See Related: – Learning Path for Deep Learning!
Global enterprises are leveraging deep learning technology and empowering their workforces to take full advantage of its numerous benefits. They seek professionals who own technical skills and understand how to build neural networks, and know-how to lead successful deep learning projects. Multisoft Virtual Academy offers deep learning online courses that are exclusively designed by industry experts and comprise both practical and theoretical learning sessions so that participants make the most of their time and effort. To know more about deep learning courses.
For deep learning professionals, some of the key skills that would complement their existing skills are listed below.
Mastering deep learning with TensorFlow, which is an open-source software library for dataflow and differentiable programming, allows professionals to apply this advanced technology to unstructured data, including images, sound, and textual data, to solve real-world problems. Since deep learning models that use TensorFlow are used in industries, such as healthcare and agriculture, professionals with TensorFlow skills are hired by organizations to help them find solutions to various business challenges.
NLP-based models are used in a wide range of applications such as Google’s search engine and Amazon’s voice assistant, Alexa. When it comes to teaching machines the ability to perform complex natural language-related tasks, NLP-based systems achieve superior results.
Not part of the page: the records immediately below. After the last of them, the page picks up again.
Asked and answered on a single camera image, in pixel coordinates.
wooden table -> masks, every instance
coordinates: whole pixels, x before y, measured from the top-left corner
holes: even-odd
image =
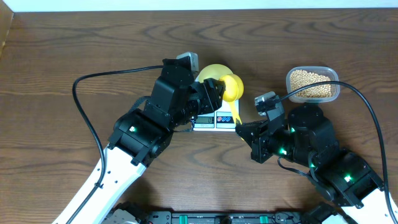
[[[186,51],[199,55],[201,68],[222,63],[242,78],[245,122],[261,119],[254,97],[286,94],[291,68],[336,70],[376,110],[398,201],[397,9],[19,13],[0,60],[1,222],[52,222],[97,163],[72,99],[77,77],[158,65]],[[153,70],[80,84],[78,96],[103,144],[159,75]],[[284,106],[289,111],[297,104]],[[322,109],[341,144],[381,175],[379,143],[363,102],[344,88]],[[176,211],[264,211],[310,209],[322,199],[276,157],[265,164],[250,160],[249,146],[235,133],[194,132],[175,134],[121,197],[126,200]]]

white beans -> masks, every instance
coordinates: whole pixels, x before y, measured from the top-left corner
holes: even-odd
[[[290,85],[292,86],[292,91],[312,83],[325,81],[330,81],[330,78],[313,72],[307,72],[305,70],[296,70],[290,75]],[[307,88],[306,90],[296,93],[296,96],[306,98],[331,97],[331,85],[327,84]]]

white wall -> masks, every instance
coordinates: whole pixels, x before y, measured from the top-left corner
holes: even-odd
[[[3,0],[14,12],[398,7],[398,0]]]

yellow plastic toy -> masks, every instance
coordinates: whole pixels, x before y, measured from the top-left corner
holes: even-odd
[[[237,75],[235,75],[231,69],[225,65],[209,65],[205,67],[198,76],[198,81],[203,82],[207,78],[214,78],[216,80],[225,82],[225,92],[223,100],[229,104],[232,112],[232,118],[236,124],[239,121],[242,124],[242,120],[239,117],[239,113],[235,108],[235,100],[240,99],[243,94],[243,82]]]

plastic container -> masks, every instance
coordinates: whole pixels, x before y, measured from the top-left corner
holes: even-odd
[[[338,81],[338,75],[337,73],[328,67],[319,67],[319,66],[301,66],[301,67],[295,67],[291,69],[291,71],[287,74],[286,76],[286,88],[287,92],[290,93],[292,91],[292,86],[290,85],[290,75],[292,72],[296,70],[305,70],[307,72],[313,72],[318,75],[324,75],[326,77],[329,77],[331,81]],[[306,97],[299,97],[296,96],[295,94],[289,99],[294,102],[294,103],[326,103],[326,102],[331,102],[337,98],[337,96],[340,94],[340,86],[339,85],[331,85],[331,97],[323,97],[323,98],[306,98]]]
According to Monster.com, NLP is one of the most sought after skills along with deep learning and machine learning.
RPA, which automates business workflows and clerical processes, is optimized for some GUI (Graphical User Interface) actions by applying deep learning algorithms. Integrating RPA with deep learning gives intelligent automation solutions. Since the global market for RPA reached $271 million in 2016 and is expected to grow to $1.2 billion by 2021, learning deep learning with RPA can help aspirants accelerate their professional growth.
Since data science professionals own good and extensive experience in math, calculus, and statistics, it becomes fairly easier for them to get started with deep learning. Data scientists need to be updated with the latest theories, technologies, and frameworks. Learning GUIs and AutoML helps data science professionals to get more productive and solve more problems.
Summary: This blog talks about 4 different skills that help deep learning professionals make the most of their expertise and experience.